It's no secret around here that autumn is my favorite season. I mean, I love all the seasons for their own reasons, and winter, especially, is pretty beloved to me. But there is nothing else like autumn. I will probably write at least one more ode to autumn before this month is out.
One thing I love about autumn is the food. Tea is steaming hot, soups are in, hot chocolate and popcorn become the favored afternoon snack, and baking picks up a bit. Baking is a bit different for us now, as about 10 months ago, we transitioned James to a gluten-free diet. Our hope was that it would help with some behavior issues he had been struggling with. I was very skeptical about trying it, but it was really a last-ditch effort and we were encouraged by the success of many friends with a gluten-free diet. I was so weary of dealing with constant behavior battles, and I was even more weary of everyone we knew either throwing diagnoses at him or complaining about him to me, as though I was unaware of my own child's struggles.

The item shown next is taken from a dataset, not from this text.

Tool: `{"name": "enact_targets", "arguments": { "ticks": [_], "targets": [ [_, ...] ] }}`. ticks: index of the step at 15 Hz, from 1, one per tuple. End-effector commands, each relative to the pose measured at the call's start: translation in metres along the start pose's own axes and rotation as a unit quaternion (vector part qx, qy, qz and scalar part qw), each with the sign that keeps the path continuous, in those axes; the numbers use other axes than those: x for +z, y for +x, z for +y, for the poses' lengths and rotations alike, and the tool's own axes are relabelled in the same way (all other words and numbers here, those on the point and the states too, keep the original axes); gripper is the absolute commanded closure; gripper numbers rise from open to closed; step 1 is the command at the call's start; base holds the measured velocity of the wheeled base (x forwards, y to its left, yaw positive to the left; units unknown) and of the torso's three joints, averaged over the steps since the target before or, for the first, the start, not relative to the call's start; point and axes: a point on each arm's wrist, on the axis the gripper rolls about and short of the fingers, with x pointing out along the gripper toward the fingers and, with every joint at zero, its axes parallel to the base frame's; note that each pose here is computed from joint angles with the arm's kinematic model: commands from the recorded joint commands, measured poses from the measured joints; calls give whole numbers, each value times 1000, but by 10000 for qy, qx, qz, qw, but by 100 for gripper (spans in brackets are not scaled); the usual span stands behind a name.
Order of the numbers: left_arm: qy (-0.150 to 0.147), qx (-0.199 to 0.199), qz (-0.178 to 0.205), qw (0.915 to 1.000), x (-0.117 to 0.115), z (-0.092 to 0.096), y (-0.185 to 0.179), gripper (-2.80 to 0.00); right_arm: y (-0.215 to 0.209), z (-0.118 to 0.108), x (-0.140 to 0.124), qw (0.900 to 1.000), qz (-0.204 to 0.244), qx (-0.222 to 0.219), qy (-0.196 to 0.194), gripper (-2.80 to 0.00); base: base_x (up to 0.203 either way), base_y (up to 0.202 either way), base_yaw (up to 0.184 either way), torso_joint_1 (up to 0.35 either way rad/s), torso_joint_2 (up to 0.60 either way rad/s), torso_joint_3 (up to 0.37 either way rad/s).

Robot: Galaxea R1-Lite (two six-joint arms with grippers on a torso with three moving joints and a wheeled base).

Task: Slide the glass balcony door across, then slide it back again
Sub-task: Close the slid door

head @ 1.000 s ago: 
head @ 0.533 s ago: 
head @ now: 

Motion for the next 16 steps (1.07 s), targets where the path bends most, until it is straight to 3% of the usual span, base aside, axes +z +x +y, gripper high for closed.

In reality, I knew that none of these "acronym" diagnoses that many of our well-meaning family and friends were suggesting fit the bill. But I knew that his meltdowns weren't helping him, and I could see it wearing on my other children, as well. So we were at a place of (almost) desperation when we decided to try gluten-free.
And it worked. Within a few weeks, he was like a different child. It's not perfect, and he can still work on impulse control, but suddenly he was happier, more relaxed, and healthier. I no longer saw the look of fear and confusion in his eyes as he struggled with meltdowns he didn't understand. People started remarking on how he seemed to be so much more calm and confident. A long-time friend (who'd known him since birth) remarked that he seemed more himself again. I do not know why this has worked for him. But it has.
I'm still trying to learn how to bake well with two handicaps (gluten-free and high altitude), and we've had successes and failures. But it's very worthwhile. I'm no longer finding myself crying at the end of the day about a child I don't know how to help. And that means everything.
In this post: gluten-free popovers from King Arthur flour, and some hot tea, apples (from the market), and the very last few tomatoes (from our one tomato plant), just because.